In this example, I will use Tensorflow Serving as the underlying serving software for a BERT-based text classification model.
Preparing the Docker Image
First, we have to prepare the Dockerfile
and install all required components in the Docker image:
FROM ubuntu:20.04
# Set a docker label to advertise multi-model support on the container
LABEL com.amazonaws.sagemaker.capabilities.multi-models=true
# Set a docker label to enable container to use SAGEMAKER_BIND_TO_PORT environment variable if present
LABEL com.amazonaws.sagemaker.capabilities.accept-bind-to-port=true
RUN apt-get update && \
apt-get -y install --no-install-recommends \
build-essential \
ca-certificates \
openjdk-8-jdk-headless \
python3-dev \
curl \
vim \
&& rm -rf /var/lib/apt/lists/* \
&& curl -O https://bootstrap.pypa.io/pip/get-pip.py \
&& python3 get-pip.py
RUN update-alternatives --install /usr/bin/python python /usr/bin/python3 1
RUN update-alternatives --install /usr/local/bin/pip pip /usr/local/bin/pip3 1
RUN pip3 --no-cache-dir install tensorflow==2.4.1 \
transformers==4.5.0 \
multi-model-server \
sagemaker-inference \
retrying
COPY dockerd-entrypoint.py /usr/local/bin/dockerd-entrypoint.py
RUN chmod +x /usr/local/bin/dockerd-entrypoint.py
RUN mkdir -p /home/model-server/
COPY model_handler.py /home/model-server/model_handler.py
ENTRYPOINT ["python", "/usr/local/bin/dockerd-entrypoint.py"]
CMD ["serve"]
We see a few additional files in the Dockerfile
. Therefore, we need to prepare dockerd-entrypoint.py
and model_handler.py
.
In the dockerd-entrypoint.py
, we start the Sagemaker model server:
import subprocess
import sys
import shlex
import os
from retrying import retry
from subprocess import CalledProcessError
from sagemaker_inference import model_server
def _retry_if_error(exception):
return isinstance(exception, CalledProcessError or OSError)
@retry(stop_max_delay=1000 * 50,
retry_on_exception=_retry_if_error)
def _start_mms():
model_server.start_model_server(handler_service='/home/model-server/model_handler.py:handle')
def main():
if sys.argv[1] == 'serve':
_start_mms()
else:
subprocess.check_call(shlex.split(' '.join(sys.argv[1:])))
# prevent docker exit
subprocess.call(['tail', '-f', '/dev/null'])
main()
In the model_handler.py
file, we need to define the handle
function, which gets the input data and the context (containing Sagemaker metadata), makes the prediction and returns the result.

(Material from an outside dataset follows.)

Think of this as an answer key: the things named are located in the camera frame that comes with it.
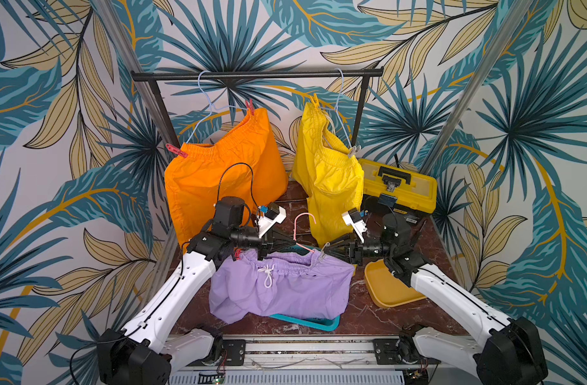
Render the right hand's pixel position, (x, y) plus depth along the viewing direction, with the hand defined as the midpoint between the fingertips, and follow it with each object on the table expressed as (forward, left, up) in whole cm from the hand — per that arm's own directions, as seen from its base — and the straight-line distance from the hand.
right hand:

For convenience, we will wrap all the required operations in a class.
In the initialize method, we load the Tensorflow model and store it in an object field. The
preprocess method reads data from the JSON input, tokenizes the values, and returns the input for a BERT model. In the
inference method, we call the model to get a prediction. Finally, the
postprocess` method extracts the prediction value from the model response.
import JSON
import logging
import re
import tensorflow as tf
from transformers import AutoTokenizer
class ModelHandler(object):
def __init__(self):
self.initialized = False
self.model = None
self.max_seq_length = 64
self.tokenizer = AutoTokenizer.from_pretrained("bert-base-cased", cache_dir="/tmp/tokenizer")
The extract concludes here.